#### [ASSIGNED TASK]
Please return only the lines from the one holding "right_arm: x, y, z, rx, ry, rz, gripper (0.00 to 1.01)" through the one holding "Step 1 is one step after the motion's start", exactly as they appear in the records below, both ends included.

RECORDS Block Start

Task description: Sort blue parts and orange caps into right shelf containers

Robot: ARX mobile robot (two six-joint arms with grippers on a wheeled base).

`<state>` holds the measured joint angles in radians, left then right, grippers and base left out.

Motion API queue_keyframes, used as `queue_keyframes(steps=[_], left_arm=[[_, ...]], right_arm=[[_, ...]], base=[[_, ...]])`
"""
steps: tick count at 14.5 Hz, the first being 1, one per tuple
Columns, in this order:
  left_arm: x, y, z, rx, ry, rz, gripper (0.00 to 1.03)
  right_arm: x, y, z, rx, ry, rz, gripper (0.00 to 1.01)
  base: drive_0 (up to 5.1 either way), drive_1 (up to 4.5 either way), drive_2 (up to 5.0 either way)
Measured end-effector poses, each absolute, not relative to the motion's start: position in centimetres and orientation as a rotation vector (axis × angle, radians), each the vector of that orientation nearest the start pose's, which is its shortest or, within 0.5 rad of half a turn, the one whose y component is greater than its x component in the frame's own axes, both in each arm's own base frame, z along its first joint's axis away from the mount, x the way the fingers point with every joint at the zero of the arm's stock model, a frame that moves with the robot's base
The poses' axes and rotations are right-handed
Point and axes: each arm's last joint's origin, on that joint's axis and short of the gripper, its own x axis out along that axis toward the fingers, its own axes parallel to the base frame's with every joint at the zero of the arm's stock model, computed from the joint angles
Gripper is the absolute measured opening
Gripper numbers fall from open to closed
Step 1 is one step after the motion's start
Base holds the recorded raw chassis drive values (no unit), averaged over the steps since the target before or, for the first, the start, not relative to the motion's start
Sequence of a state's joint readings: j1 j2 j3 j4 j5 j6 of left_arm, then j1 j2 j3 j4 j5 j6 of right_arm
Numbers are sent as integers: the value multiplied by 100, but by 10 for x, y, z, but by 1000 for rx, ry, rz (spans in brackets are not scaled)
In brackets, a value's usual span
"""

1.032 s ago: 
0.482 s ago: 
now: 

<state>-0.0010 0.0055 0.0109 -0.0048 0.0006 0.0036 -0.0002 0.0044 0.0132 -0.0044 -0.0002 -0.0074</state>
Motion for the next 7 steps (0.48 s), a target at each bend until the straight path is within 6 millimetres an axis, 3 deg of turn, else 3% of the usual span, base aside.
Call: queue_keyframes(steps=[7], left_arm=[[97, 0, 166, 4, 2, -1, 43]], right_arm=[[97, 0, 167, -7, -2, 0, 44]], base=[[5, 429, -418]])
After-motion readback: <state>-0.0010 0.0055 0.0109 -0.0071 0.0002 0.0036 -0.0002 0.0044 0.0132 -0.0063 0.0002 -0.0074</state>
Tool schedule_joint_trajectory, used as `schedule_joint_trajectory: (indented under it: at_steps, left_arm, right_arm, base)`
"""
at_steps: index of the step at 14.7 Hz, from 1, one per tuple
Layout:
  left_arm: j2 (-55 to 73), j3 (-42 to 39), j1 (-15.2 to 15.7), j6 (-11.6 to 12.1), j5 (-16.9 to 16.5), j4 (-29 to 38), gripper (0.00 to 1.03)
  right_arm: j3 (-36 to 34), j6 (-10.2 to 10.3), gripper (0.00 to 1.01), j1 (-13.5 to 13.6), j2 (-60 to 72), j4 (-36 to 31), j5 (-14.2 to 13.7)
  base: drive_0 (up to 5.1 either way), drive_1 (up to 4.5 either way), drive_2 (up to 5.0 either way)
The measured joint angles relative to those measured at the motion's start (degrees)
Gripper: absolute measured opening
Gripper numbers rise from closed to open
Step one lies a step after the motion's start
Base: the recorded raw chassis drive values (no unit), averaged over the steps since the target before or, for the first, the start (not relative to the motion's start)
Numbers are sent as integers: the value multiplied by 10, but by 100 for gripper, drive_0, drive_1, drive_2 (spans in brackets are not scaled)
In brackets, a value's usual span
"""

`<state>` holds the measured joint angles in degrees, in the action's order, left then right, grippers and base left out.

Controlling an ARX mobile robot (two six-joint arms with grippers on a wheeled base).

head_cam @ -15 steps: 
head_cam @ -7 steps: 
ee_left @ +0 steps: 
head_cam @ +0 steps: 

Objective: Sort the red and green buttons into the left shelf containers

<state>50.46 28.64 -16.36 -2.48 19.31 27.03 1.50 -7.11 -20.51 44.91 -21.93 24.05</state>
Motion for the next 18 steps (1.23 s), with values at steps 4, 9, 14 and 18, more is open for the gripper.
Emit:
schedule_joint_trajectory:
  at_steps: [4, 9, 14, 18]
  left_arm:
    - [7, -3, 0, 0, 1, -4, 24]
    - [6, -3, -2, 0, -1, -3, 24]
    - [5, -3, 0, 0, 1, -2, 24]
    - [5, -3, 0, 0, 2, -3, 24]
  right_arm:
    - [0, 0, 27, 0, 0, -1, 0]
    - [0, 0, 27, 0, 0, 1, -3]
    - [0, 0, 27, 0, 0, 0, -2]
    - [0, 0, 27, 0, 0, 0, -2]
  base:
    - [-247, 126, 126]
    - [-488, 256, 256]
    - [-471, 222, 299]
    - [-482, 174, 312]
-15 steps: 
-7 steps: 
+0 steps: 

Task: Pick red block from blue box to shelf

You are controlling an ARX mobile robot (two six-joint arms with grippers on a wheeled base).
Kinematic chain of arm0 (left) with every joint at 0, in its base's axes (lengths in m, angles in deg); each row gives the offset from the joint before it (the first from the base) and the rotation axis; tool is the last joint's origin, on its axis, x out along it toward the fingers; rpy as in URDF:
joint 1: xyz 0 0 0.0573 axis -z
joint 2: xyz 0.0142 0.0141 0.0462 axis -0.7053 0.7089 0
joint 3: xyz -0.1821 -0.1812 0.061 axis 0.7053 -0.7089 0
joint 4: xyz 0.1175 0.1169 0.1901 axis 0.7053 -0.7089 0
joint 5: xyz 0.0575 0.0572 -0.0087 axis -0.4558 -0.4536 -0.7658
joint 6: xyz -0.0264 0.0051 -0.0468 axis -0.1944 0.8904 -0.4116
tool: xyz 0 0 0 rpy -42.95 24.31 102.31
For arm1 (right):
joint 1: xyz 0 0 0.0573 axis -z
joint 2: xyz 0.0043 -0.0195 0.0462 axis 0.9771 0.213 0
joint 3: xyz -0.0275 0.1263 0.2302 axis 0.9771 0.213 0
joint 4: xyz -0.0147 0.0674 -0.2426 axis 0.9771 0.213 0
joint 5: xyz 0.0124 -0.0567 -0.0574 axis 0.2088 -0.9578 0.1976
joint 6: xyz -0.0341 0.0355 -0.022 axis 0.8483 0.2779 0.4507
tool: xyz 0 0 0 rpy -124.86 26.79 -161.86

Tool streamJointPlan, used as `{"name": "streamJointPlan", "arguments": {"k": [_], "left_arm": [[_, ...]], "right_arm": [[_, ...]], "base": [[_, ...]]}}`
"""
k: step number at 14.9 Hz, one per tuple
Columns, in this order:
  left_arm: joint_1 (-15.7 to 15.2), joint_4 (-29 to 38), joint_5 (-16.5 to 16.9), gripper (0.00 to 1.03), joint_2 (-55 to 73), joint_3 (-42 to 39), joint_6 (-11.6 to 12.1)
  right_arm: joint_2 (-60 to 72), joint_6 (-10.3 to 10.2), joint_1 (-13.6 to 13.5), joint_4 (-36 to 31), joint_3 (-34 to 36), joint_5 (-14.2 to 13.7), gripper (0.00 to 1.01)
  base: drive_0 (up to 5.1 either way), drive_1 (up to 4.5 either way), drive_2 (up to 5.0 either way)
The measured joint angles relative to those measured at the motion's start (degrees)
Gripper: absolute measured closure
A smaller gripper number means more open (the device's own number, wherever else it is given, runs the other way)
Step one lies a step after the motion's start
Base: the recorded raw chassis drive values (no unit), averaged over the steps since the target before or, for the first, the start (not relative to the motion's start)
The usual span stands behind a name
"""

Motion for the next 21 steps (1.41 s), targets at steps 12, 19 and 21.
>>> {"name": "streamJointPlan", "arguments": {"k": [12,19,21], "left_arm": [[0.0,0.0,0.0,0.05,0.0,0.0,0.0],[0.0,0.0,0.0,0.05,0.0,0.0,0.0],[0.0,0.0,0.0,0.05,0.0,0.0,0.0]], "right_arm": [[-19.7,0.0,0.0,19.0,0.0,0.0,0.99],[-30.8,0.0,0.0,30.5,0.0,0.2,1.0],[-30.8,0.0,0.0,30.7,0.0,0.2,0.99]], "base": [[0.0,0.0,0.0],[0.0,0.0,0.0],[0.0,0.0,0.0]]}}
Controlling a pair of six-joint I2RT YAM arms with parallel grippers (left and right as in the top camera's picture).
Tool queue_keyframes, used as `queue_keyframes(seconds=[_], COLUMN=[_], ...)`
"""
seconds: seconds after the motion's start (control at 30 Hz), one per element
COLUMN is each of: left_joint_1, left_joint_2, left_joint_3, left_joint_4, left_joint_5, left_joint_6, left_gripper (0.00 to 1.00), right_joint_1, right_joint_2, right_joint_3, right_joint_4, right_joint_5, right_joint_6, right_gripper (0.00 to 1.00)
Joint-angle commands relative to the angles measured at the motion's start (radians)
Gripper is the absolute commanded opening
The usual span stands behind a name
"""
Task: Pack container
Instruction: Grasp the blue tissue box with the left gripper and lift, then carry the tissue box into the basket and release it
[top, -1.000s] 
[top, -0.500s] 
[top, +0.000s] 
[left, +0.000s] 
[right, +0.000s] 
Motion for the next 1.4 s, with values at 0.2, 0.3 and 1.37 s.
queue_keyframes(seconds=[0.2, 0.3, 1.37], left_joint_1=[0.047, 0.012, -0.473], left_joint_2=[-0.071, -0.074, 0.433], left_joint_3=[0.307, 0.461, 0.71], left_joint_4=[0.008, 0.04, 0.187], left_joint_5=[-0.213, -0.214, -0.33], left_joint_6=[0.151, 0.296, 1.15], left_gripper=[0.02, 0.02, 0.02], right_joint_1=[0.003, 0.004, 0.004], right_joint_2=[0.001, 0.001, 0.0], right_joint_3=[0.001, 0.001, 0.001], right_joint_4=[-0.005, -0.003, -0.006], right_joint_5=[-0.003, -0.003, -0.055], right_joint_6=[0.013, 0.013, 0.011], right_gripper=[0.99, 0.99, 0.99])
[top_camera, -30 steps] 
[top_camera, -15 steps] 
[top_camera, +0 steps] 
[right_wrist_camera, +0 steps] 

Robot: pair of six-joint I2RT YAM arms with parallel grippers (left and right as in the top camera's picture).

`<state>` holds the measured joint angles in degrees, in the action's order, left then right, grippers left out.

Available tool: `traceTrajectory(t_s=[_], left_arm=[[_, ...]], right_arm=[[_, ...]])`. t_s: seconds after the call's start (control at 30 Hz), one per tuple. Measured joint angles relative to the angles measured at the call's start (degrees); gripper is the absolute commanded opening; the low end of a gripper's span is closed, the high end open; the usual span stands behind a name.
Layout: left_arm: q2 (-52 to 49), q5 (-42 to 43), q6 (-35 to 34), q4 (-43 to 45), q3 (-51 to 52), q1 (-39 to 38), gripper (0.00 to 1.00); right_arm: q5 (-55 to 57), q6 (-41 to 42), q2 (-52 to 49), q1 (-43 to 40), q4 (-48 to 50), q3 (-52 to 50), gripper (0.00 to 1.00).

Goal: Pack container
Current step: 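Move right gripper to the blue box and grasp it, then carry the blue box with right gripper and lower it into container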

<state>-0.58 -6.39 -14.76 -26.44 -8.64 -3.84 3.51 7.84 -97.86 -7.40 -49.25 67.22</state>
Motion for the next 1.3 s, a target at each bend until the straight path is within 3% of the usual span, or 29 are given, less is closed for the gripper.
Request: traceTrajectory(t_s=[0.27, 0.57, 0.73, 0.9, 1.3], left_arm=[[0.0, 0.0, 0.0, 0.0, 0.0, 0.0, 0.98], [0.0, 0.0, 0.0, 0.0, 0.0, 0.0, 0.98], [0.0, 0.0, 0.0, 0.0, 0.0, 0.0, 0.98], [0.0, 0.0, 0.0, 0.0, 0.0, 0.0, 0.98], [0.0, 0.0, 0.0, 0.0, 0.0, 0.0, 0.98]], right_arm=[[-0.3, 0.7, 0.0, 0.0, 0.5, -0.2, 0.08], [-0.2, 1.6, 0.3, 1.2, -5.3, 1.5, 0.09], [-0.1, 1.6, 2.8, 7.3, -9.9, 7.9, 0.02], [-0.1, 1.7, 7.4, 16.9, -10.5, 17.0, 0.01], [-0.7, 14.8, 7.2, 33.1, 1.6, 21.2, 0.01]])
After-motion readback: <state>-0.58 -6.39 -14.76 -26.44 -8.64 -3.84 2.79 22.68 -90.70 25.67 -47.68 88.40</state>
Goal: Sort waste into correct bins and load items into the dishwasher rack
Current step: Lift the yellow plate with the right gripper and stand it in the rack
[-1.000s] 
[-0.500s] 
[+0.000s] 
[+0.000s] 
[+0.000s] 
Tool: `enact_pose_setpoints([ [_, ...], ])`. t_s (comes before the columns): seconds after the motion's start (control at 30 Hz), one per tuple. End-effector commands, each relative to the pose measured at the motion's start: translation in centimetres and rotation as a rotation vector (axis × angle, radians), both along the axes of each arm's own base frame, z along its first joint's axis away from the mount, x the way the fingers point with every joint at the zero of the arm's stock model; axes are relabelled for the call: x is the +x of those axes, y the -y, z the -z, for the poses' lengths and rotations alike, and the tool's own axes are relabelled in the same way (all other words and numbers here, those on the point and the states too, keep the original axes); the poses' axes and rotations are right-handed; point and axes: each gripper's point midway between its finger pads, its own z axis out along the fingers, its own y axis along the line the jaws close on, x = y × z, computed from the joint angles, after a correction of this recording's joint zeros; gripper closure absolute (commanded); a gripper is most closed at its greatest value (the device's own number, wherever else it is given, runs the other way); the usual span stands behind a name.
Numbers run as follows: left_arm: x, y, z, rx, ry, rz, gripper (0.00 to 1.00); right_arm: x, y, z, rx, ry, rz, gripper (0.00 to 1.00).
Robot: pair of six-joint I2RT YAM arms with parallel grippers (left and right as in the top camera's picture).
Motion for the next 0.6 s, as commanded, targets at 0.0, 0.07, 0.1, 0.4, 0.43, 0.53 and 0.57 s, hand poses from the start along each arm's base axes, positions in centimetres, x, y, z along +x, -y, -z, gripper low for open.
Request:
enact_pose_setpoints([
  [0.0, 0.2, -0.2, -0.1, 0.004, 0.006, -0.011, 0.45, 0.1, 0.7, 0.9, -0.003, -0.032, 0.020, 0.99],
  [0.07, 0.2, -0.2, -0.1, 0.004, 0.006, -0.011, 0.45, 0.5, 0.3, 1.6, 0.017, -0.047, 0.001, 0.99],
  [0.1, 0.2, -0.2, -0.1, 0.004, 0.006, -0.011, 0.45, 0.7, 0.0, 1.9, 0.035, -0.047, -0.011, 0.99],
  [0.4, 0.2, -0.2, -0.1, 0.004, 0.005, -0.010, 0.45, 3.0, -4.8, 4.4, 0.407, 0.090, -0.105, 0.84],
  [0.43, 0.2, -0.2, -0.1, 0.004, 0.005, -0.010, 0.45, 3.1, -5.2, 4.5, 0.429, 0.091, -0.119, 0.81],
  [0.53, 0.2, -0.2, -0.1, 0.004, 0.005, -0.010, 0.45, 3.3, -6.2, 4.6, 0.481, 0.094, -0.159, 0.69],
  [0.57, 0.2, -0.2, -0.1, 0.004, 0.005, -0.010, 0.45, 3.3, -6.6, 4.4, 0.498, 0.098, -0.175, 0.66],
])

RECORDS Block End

#### [ANSWER BOX]
  right_arm: x, y, z, rx, ry, rz, gripper (0.00 to 1.01)
  base: drive_0 (up to 5.1 either way), drive_1 (up to 4.5 either way), drive_2 (up to 5.0 either way)
Measured end-effector poses, each absolute, not relative to the motion's start: position in centimetres and orientation as a rotation vector (axis × angle, radians), each the vector of that orientation nearest the start pose's, which is its shortest or, within 0.5 rad of half a turn, the one whose y component is greater than its x component in the frame's own axes, both in each arm's own base frame, z along its first joint's axis away from the mount, x the way the fingers point with every joint at the zero of the arm's stock model, a frame that moves with the robot's base
The poses' axes and rotations are right-handed
Point and axes: each arm's last joint's origin, on that joint's axis and short of the gripper, its own x axis out along that axis toward the fingers, its own axes parallel to the base frame's with every joint at the zero of the arm's stock model, computed from the joint angles
Gripper is the absolute measured opening
Gripper numbers fall from open to closed
Step 1 is one step after the motion's start

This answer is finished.